**EXERCISE**
Tally the lines below that include the string "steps". Reply with the total only.

**COLLECTED MATERIAL**
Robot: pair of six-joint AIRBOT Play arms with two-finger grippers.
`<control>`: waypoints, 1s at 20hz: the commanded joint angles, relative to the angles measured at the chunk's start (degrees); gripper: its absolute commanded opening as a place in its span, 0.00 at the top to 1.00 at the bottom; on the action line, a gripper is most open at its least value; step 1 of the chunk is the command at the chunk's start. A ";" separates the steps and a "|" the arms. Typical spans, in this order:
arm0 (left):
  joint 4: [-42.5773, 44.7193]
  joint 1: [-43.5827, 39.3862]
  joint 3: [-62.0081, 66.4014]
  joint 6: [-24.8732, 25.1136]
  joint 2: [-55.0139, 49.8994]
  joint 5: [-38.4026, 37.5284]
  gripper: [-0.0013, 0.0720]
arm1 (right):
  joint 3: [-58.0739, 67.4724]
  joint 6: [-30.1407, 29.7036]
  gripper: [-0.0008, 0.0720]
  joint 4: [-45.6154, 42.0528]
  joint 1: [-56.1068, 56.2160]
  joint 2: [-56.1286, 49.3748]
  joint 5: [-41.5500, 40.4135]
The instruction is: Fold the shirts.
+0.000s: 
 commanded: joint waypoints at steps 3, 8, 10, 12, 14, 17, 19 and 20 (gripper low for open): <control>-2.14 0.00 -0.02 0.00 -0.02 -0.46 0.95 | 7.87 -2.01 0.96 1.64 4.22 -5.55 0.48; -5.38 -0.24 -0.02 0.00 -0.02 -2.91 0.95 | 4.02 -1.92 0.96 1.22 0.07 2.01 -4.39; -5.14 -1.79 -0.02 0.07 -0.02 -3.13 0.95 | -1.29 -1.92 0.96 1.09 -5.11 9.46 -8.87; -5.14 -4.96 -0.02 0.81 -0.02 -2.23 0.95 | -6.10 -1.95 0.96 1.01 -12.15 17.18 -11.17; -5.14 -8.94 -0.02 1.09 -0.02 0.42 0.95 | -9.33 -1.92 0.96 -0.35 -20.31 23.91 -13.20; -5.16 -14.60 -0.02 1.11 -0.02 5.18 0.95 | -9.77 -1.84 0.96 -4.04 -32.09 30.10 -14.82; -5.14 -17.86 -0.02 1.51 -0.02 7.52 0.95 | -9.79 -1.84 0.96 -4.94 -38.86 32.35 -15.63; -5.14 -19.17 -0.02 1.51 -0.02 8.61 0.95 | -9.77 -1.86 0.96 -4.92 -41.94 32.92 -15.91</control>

**ANSWER BOX**
2